Miró fijamente al espejo mientras se metía el vestido por la cabeza con mucho cuidado. ¿«Qué hace ahora el asesino»? Después de todo, el vestido no olía a disolvente. No olía a nada y tenía nido de abeja en el pecho. ¿«Dónde se encuentra ahora el asesino»? Lo bajó con cuidado por sus caderas. Miró la superficie vacía que era su rostro. Oyó el sonido blando y oscuro de su corazón, su zumbido en sus oídos. El silencio caía del techo. Miró al interior del espejo. En algunas zonas el plateado de la superficie reflectante tenía manchas marrones. Por el tiempo, por viejo. Su imagen se diseminó por su conciencia como un pesado veneno. Las manos, el pecho, la boca y los ojos. El vestido. Pasó las manos por la fina tela del vestido. Estaba rasgado por un lado, desde el dobladillo hasta la cintura. Restos de la sangre marrón, coagulada, se deshicieron hasta caer sobre sus pies descalzos. De todas las cosas enfermas que había hecho, ésta era la más demente, vestirse con el material de prueba de una persona muerta. No sentía vergüenza, sino tristeza. El recuerdo se volvió gris y sucio en sus pensamientos. Los músculos de su espalda se tensaron. De nuevo fue consciente del zumbido de su propia sangre, el pulso que latía en su cuello. Su pecho ardía. Una frase pasó por su conciencia: cuando las cosas son tan sencillas que la gente no las ve, entonces eres genial.

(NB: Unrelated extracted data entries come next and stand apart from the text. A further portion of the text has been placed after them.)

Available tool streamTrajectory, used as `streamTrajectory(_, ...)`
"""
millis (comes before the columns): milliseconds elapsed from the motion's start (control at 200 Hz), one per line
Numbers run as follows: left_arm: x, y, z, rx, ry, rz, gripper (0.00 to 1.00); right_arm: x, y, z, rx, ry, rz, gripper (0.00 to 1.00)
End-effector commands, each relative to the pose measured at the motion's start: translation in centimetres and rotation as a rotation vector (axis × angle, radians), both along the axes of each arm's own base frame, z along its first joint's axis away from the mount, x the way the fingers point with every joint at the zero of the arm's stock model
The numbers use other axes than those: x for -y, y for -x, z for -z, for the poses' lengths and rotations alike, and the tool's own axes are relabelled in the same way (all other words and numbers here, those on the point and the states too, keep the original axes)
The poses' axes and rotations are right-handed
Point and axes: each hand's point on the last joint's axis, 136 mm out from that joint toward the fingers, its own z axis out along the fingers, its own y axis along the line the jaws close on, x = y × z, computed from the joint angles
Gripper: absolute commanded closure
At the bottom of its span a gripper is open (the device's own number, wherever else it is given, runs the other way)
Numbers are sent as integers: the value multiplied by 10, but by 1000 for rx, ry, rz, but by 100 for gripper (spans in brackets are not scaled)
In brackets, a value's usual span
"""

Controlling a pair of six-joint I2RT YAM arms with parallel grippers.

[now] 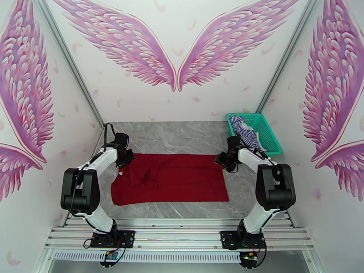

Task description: Fold and stack the mixed laundry pile

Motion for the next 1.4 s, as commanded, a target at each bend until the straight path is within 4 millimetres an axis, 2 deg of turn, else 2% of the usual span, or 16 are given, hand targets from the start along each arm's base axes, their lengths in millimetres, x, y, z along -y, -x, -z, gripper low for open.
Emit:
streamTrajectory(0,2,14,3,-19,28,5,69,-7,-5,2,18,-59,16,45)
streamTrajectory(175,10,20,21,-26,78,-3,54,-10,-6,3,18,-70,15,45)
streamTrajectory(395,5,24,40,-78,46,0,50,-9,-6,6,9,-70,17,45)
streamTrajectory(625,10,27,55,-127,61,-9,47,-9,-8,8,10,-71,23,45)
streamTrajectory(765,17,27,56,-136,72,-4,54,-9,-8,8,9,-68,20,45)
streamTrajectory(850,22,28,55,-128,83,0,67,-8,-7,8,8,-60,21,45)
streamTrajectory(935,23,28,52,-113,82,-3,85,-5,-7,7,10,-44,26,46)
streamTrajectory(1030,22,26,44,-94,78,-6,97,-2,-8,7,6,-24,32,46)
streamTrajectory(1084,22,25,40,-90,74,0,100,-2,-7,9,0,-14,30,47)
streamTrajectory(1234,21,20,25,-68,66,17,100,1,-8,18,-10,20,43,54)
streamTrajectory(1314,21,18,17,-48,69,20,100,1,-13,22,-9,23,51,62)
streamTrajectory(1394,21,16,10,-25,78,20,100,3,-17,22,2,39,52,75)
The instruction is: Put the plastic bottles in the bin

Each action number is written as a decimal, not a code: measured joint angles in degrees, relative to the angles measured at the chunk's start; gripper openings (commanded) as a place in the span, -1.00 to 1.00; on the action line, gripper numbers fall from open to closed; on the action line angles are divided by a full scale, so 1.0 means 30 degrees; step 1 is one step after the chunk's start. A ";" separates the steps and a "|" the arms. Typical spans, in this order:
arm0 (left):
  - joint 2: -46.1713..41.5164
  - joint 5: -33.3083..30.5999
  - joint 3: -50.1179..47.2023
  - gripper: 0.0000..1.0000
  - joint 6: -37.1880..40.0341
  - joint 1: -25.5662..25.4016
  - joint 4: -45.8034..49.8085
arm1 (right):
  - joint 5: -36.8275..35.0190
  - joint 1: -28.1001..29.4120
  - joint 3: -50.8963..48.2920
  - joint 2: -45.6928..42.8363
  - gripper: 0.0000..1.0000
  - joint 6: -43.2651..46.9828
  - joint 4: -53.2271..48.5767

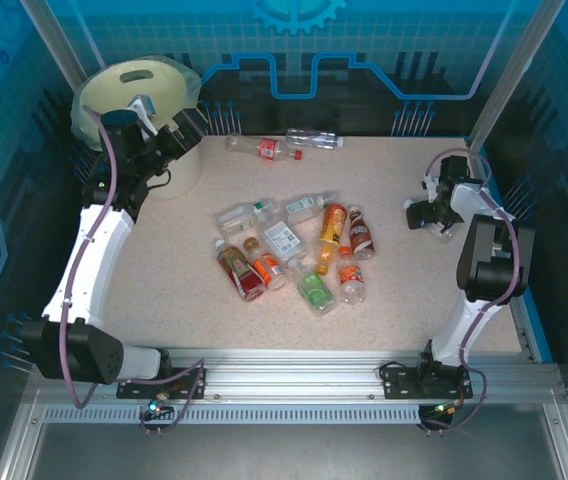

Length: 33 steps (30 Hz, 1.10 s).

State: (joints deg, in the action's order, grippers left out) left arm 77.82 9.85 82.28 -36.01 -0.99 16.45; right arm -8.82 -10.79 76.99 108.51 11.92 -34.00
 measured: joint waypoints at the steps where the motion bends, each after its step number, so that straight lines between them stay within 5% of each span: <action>1: 0.0029 0.0000 0.0000 0.98 0.0000 0.0000 0.0000 | 0.0226 -0.0007 0.0000 0.0036 0.98 0.0051 -0.0248; 11: 0.0576 0.0000 -0.0131 0.99 0.0000 0.0000 -0.0036 | 0.0911 0.0000 -0.0714 -0.0277 0.89 -0.0197 -0.1020; 26: 0.0947 0.0000 -0.0525 0.98 0.0058 0.0000 -0.0036 | -0.0291 0.0794 -0.2404 -0.0481 0.26 -0.2193 -0.0627; 33: 0.1086 0.0503 -0.1246 0.98 -0.0189 -0.0015 -0.0962 | -0.0364 0.1333 -0.3796 -0.3060 0.02 -0.2863 0.0095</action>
State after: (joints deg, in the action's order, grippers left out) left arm 81.08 11.35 78.54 -36.58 -1.04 13.56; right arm -9.91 -6.79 65.60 99.33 3.33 -33.71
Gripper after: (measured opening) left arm 0.992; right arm 0.601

De pronto, sonó el móvil que estaba en la cocina. El ruido la atravesó hasta dolerle. Se tapó la cara con las manos, las apretó contra sus mejillas, echó una mirada oscura a sus ojos abiertos de par en par en el espejo, antes de darse la vuelta y correr. Golpeó los dedos del pie contra la puerta de la cocina y cayó hacia delante. Se agarró al borde de la mesa y consiguió coger el móvil. Cuando por fin se lo llevó a la oreja, dejó de sonar. El sonido persistía y persistía en su cabeza. Era inconcebible. Que se hubiera puesto el vestido, que estuviera allí de pie destruyendo pruebas. Que sus impulsos fueran tan enfermos, su alma tan putrefacta. Necesitaba protección. Simplemente sabía que era Cato quien había intentado ponerse en contacto con ella. Miró la pantalla. Era él quien había llamado. Se tranquilizó unos instantes, tragó y marcó su número. Se llevó la mano a la garganta. Cuando contestó, dijo:

—No me dio tiempo de cogerlo —notó lo extraña y alterada que sonaba su voz, como si él pudiera ver su imagen espantosa a través del teléfono.

—Marian —dijo con dureza—, ¿se puede saber qué es lo que estás haciendo en realidad?

—Nada —sintió que el cuello del vestido se clavaba en la piel de su garganta—. No estoy bien. La hija de Astrid Wismer fue asesinada —su piel hormigueaba, tenía las palmas de las manos mojadas—. Yo…

La interrumpió.

—Creo que hay cosas que Astrid Wismer no nos cuenta, pero ha tenido un ictus y no podemos interrogarla. Ella…

—Lo sé.

—¿Lo sabes? ¿Cómo lo sabes? Pero si hoy no has ido a trabajar.

—Llamé…

—¿Te dedicas a trabajar desde casa? ¿Estás enredando con algo? —Cato Isaksen levantó la mirada por la fachada—. ¿En qué piso vives?

—No lo hago —dijo alterada—. No trabajo… El cuerpo nunca fue encontrado.

—Han surgido muchas novedades, Marian. Te lo contaré cuando suba.

Marian tenía que concentrarse para conseguir que su voz sonara como siempre.

—Yo también he descubierto… ¿Cómo que en qué piso…? ¿Subes? ¿Qué quieres decir? Levantó la cabeza y observó el reflejo apagado de sí misma en la jarra de acero que tenía sobre la mesa.

—No —gritó—. Segundo piso, pero no subas.

—¿Te encuentras mal?

Bajó la mirada hacia la falda del vestido, la alisó con la punta helada de los dedos. La hija de Astrid Wismer fue asesinada. El cuerpo nunca apareció. Una profunda oscuridad la cubrió.

—No estoy enferma, pero…

—Bien —dijo él—. De hecho, estoy en el patio de tu casa. Subo.